Titre : From Fullerene-Donor Conjugates to Luminescent Transition Metal Complexes.
Cette conférence sera prononcée par le Professeur Jean-François Nierengarten du Laboratoire de chimie des matériaux moléculaires de l'Université de Strasbourg (France). Elle sera donnée en anglais.
Résumé : Coordination compounds possessing low-lying metal-to-ligand charge transfer (MLCT) excited states with marked reducing character are excellent partners for C60 in photoactive multicomponent hybrid systems. We have prepared a large number of dyads in which C60 is coupled with photoactive coordination compounds of Ru(II), Re(I), Ir(III) and Cu(I). For most of these systems, the energy of the lowest 3MLCT level lies higher than that of the fullerene singlet and triplet, whereas the charge separated state is intermediate. Upon excitation of the metal- complexed moiety, charge separation followed by charge recombination to the fullerene triplet is generally observed. Practically, since direct excitation of the fullerene moiety results in regular deactivation without intercomponent interactions, the fullerene triplet level is the final energy sink of the dyad, whatever the excitation wavelength. The situation is rather different in the case of Cu(I)-bisphenanthroline fullerene hybrids. Cu(I) complexes are indeed stronger reducing agents than Ru(II), Re(I) or Ir(III) systems, thus the charge separated state is the lowest in the energy level diagram, originating a different pattern of photoinduced processes, also finely depending on the fullerene cage functionalization (e.g. mono- vs. bis-methanofullerenes).

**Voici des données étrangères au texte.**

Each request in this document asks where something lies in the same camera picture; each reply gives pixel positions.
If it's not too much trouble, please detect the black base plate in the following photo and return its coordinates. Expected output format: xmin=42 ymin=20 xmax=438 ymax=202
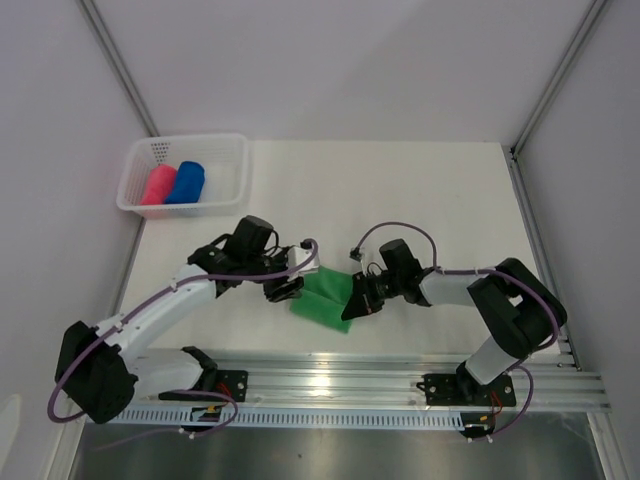
xmin=158 ymin=370 xmax=249 ymax=403
xmin=416 ymin=373 xmax=517 ymax=407

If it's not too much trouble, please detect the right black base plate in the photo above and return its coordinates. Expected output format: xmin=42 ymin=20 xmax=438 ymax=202
xmin=416 ymin=373 xmax=517 ymax=407

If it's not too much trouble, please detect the white slotted cable duct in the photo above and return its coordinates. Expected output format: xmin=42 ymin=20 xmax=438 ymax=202
xmin=111 ymin=405 xmax=464 ymax=431

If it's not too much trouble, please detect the aluminium mounting rail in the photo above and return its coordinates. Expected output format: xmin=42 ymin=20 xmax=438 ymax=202
xmin=206 ymin=350 xmax=611 ymax=413

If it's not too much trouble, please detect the white perforated plastic basket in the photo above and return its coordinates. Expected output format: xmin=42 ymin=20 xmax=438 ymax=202
xmin=116 ymin=133 xmax=251 ymax=220

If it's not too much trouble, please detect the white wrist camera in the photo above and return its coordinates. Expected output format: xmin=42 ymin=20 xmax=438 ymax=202
xmin=349 ymin=246 xmax=365 ymax=262
xmin=286 ymin=239 xmax=320 ymax=279

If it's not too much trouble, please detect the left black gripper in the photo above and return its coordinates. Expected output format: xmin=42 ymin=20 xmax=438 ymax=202
xmin=245 ymin=246 xmax=304 ymax=303

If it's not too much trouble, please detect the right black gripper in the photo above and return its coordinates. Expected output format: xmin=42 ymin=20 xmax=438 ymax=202
xmin=343 ymin=269 xmax=403 ymax=320

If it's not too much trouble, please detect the red towel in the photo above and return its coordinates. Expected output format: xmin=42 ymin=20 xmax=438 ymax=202
xmin=139 ymin=164 xmax=177 ymax=206

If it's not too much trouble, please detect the blue towel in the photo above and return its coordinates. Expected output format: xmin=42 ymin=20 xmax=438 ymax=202
xmin=164 ymin=161 xmax=205 ymax=205

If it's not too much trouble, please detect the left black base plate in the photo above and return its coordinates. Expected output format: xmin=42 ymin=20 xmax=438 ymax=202
xmin=158 ymin=370 xmax=249 ymax=403

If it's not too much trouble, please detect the right aluminium frame post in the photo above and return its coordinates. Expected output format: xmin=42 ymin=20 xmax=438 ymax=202
xmin=509 ymin=0 xmax=614 ymax=154

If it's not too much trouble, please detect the aluminium frame post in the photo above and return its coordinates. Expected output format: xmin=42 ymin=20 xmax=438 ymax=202
xmin=509 ymin=0 xmax=614 ymax=154
xmin=75 ymin=0 xmax=160 ymax=138

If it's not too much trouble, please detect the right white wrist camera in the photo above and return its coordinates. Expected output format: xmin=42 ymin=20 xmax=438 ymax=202
xmin=349 ymin=246 xmax=365 ymax=262

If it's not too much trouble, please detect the left aluminium frame post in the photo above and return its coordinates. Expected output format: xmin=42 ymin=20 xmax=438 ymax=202
xmin=75 ymin=0 xmax=160 ymax=138

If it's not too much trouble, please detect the green towel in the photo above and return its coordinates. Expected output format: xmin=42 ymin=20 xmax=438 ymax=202
xmin=290 ymin=267 xmax=352 ymax=334

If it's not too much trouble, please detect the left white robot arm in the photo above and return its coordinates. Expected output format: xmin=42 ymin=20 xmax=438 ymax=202
xmin=47 ymin=215 xmax=319 ymax=424

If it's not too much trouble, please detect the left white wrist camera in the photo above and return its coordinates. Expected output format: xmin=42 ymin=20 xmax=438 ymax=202
xmin=286 ymin=239 xmax=320 ymax=279

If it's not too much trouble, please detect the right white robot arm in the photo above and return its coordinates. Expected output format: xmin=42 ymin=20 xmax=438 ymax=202
xmin=341 ymin=239 xmax=567 ymax=404

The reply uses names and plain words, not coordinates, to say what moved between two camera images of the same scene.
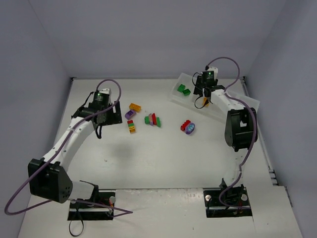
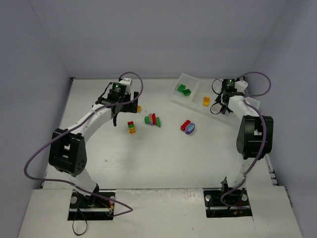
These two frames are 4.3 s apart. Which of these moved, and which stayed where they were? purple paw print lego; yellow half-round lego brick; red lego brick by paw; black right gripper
Moved: black right gripper
Stayed: purple paw print lego; yellow half-round lego brick; red lego brick by paw
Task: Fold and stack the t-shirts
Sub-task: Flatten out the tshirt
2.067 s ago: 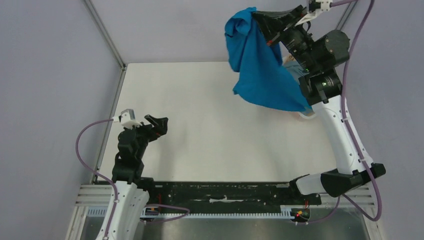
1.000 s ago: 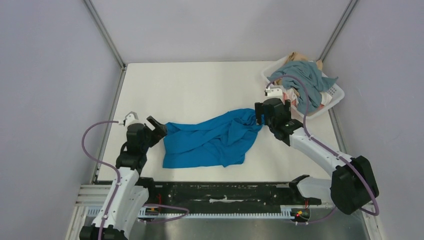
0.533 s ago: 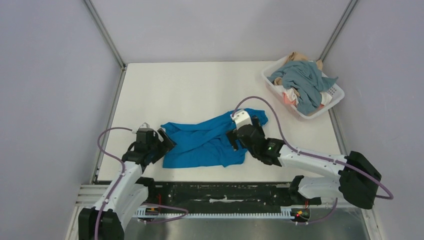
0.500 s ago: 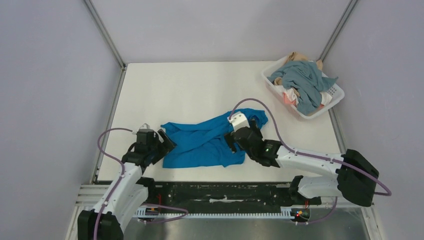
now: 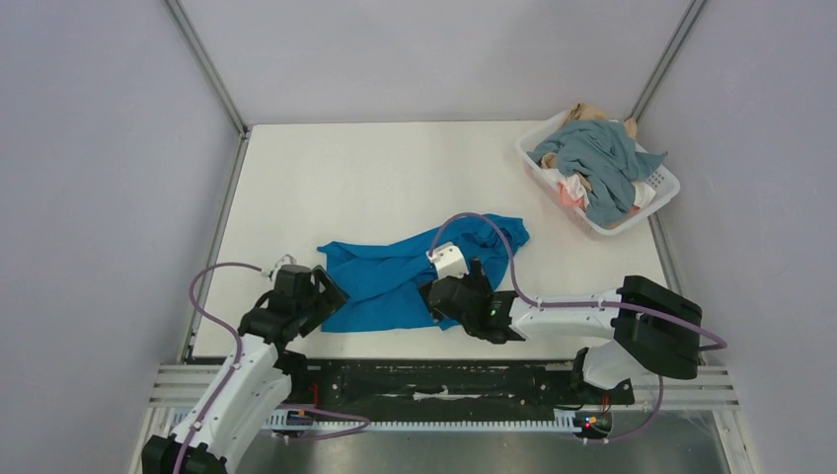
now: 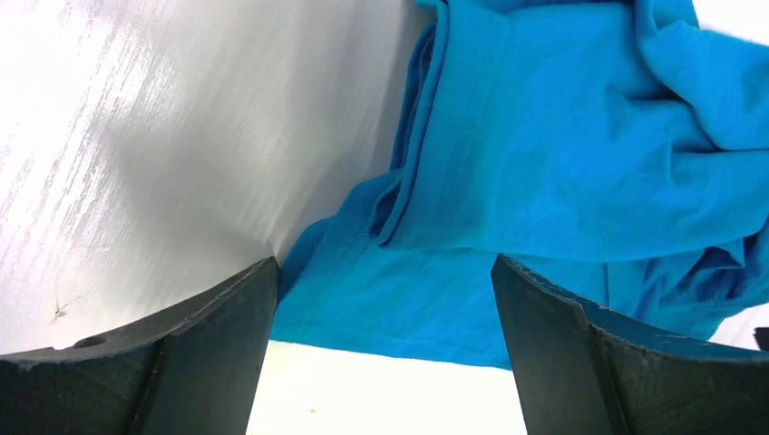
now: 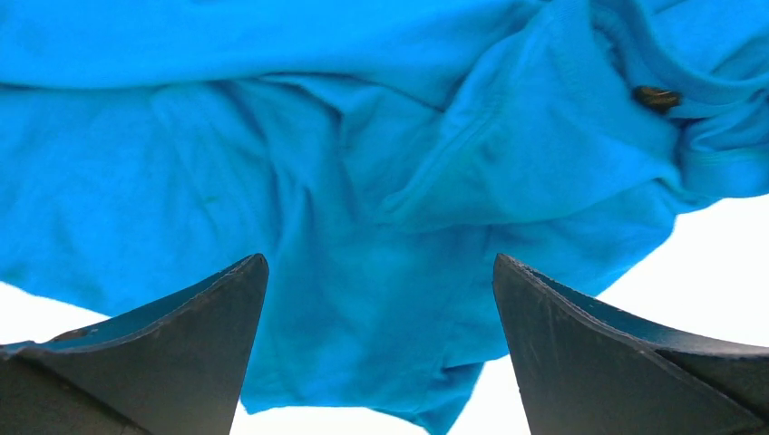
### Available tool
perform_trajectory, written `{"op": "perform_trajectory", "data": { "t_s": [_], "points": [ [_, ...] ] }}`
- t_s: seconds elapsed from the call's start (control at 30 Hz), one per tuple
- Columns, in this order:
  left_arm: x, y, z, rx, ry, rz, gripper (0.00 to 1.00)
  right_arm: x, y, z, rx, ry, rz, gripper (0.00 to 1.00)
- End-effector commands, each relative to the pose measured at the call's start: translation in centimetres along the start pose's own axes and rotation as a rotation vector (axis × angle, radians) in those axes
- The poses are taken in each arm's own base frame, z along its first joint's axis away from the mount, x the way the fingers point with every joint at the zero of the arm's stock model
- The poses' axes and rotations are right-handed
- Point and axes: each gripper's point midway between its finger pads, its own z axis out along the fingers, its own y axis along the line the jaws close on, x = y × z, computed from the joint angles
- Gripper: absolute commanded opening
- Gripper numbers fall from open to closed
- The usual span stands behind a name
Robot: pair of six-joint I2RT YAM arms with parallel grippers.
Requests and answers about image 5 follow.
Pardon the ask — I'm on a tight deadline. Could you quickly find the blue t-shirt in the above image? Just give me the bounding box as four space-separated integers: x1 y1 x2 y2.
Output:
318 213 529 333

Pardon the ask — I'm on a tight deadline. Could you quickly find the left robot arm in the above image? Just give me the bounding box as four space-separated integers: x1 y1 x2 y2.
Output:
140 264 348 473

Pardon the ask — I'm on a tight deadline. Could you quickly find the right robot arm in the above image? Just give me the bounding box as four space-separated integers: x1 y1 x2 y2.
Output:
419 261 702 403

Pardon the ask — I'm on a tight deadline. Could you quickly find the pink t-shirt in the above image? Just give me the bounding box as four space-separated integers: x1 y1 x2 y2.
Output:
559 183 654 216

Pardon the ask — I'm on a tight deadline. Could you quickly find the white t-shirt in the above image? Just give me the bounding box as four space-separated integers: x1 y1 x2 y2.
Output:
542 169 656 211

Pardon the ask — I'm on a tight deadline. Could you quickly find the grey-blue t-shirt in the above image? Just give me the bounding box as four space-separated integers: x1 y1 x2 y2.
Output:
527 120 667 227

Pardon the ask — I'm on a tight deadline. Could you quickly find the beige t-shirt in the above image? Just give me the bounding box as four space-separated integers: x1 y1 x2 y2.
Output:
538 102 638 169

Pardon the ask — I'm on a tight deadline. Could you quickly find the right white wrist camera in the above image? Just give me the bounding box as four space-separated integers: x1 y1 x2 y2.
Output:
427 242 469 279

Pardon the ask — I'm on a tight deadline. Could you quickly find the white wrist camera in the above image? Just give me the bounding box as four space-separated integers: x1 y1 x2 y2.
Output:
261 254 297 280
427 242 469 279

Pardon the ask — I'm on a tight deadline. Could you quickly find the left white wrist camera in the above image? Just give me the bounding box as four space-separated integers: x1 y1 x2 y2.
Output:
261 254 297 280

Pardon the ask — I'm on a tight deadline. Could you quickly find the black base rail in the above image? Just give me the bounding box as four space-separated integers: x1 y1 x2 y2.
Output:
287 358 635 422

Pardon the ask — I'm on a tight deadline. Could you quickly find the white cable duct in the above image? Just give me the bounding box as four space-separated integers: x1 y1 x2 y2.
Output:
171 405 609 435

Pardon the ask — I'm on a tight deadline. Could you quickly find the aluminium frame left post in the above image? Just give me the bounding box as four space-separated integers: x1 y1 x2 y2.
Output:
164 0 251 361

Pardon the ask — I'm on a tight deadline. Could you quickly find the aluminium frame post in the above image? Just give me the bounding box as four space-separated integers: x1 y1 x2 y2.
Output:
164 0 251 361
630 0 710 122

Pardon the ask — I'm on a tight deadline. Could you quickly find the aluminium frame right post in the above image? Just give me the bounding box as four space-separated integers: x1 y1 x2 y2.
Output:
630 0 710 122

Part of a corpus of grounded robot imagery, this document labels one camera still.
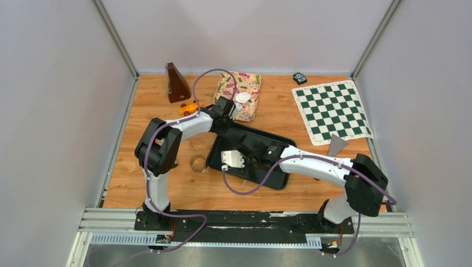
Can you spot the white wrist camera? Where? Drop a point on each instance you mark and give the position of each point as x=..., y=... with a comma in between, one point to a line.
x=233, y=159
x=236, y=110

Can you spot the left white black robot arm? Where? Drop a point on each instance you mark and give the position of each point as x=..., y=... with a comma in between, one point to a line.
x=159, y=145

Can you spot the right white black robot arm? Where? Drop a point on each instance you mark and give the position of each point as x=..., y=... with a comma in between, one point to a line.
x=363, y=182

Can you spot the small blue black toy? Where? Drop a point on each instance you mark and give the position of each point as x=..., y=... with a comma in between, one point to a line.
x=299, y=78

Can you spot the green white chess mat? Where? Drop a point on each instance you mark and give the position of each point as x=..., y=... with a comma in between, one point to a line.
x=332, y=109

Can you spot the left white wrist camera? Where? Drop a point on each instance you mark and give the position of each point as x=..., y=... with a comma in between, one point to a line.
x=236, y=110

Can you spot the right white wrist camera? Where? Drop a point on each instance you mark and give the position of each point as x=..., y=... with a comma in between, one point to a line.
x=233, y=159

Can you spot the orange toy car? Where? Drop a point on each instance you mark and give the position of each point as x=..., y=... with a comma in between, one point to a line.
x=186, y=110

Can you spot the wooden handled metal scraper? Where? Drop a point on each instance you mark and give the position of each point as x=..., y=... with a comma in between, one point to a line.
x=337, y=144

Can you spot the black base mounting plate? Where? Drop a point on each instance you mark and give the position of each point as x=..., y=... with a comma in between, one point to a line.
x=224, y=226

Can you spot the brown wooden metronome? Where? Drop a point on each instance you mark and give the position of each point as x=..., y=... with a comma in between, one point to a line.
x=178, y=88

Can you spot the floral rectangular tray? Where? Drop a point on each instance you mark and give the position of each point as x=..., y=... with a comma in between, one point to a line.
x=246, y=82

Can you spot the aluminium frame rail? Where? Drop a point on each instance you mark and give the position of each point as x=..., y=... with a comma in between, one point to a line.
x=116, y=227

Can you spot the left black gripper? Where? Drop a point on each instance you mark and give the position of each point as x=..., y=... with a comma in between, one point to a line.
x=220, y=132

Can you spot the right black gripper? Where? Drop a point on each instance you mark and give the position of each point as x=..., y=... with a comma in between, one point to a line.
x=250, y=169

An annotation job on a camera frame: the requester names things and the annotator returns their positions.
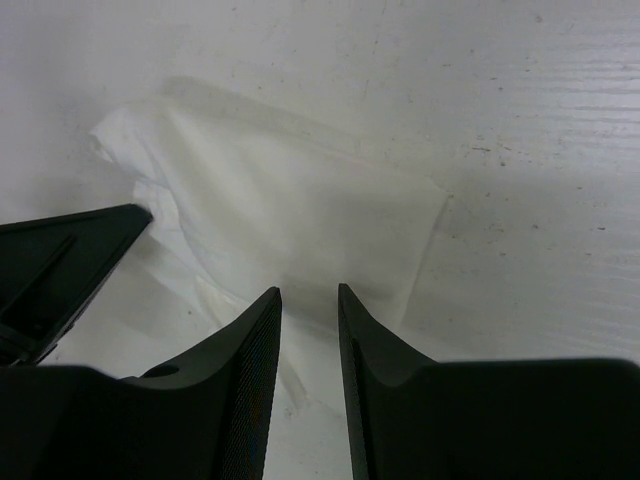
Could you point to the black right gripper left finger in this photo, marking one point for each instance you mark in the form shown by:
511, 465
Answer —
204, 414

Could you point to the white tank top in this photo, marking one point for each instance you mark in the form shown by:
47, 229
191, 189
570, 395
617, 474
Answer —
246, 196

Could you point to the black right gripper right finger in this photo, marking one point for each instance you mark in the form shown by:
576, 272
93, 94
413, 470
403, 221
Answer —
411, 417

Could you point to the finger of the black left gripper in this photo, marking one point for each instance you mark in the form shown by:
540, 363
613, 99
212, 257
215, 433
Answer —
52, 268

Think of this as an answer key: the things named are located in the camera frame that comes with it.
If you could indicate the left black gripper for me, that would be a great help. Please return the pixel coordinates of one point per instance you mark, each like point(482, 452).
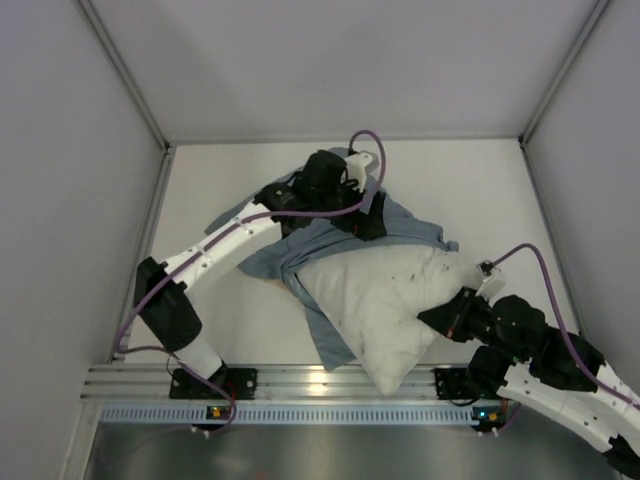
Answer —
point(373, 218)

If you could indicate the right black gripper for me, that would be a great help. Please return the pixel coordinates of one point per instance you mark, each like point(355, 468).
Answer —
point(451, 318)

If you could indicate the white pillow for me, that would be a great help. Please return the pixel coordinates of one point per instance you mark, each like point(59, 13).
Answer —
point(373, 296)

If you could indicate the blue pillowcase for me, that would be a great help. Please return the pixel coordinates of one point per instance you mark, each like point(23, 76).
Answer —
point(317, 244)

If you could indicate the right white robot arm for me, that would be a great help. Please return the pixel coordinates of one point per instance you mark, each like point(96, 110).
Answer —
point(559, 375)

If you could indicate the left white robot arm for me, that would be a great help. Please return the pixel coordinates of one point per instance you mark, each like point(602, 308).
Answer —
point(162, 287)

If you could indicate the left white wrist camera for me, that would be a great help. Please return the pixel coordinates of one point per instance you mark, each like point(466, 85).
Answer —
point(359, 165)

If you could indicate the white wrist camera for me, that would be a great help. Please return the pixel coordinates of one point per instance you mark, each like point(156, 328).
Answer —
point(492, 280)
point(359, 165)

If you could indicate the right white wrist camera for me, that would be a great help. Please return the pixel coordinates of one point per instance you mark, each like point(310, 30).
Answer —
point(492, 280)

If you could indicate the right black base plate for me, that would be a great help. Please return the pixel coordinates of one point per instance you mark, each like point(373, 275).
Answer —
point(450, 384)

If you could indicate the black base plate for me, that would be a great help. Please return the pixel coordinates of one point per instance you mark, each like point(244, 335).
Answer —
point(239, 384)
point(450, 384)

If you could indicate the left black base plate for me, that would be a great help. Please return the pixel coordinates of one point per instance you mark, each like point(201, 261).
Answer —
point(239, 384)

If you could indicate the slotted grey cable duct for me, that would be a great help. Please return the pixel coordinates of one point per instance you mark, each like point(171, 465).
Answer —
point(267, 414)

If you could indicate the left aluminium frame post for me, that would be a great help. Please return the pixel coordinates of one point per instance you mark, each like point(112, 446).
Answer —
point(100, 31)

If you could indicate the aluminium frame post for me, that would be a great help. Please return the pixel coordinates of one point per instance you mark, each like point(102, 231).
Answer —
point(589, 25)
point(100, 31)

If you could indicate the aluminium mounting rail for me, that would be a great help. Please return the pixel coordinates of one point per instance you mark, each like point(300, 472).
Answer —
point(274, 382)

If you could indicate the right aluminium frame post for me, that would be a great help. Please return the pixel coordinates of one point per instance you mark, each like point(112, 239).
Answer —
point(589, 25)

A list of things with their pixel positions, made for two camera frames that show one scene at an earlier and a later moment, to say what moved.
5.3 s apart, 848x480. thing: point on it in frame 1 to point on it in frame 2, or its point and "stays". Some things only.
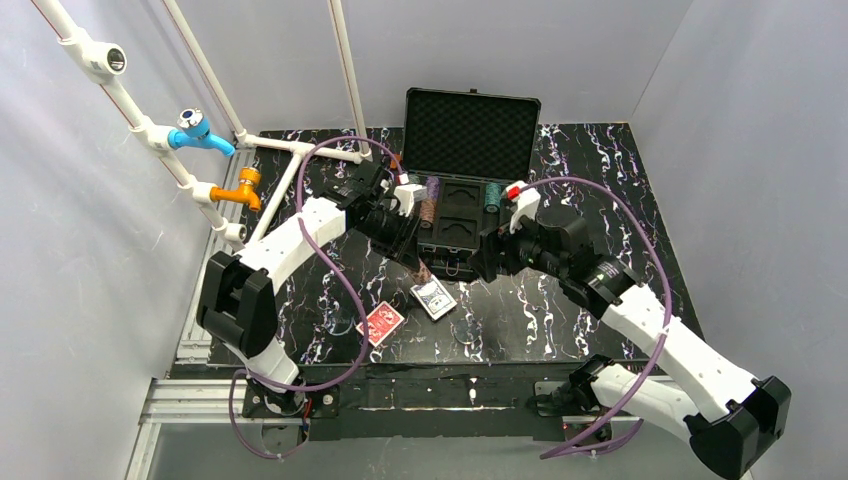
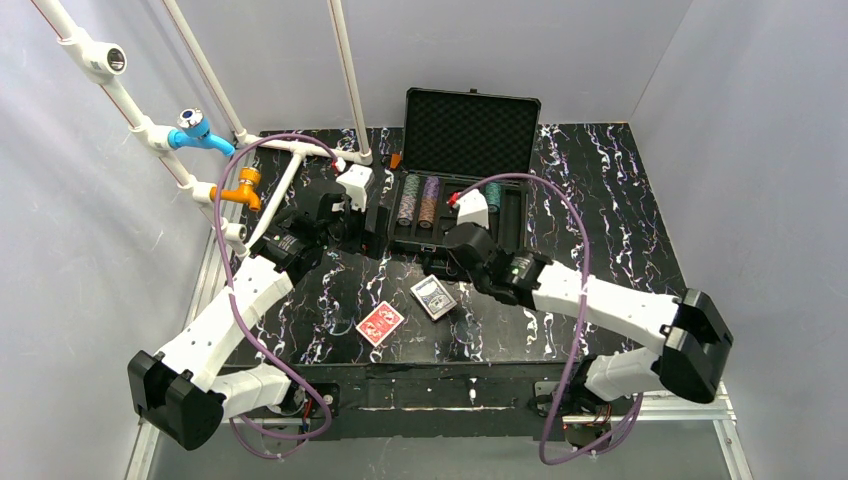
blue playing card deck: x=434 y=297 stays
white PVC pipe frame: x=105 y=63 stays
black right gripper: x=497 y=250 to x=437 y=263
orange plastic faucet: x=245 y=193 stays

During the photophysical studies carried out on these dyads, we have also systematically investigated the electronic properties of the corresponding model compounds and thus became progressively involved in the field of phosphorescent metal complexes. In particular, we have developed strongly luminescent Cu(I) complexes and shown their potential for light emitting applications. Indeed, such non-toxic Cu(I) complexes are interesting alternatives to the heavy metal complexes (Ir(III) and Pt(II) derivatives) typically used as electrophosphorescent materials in LEDs.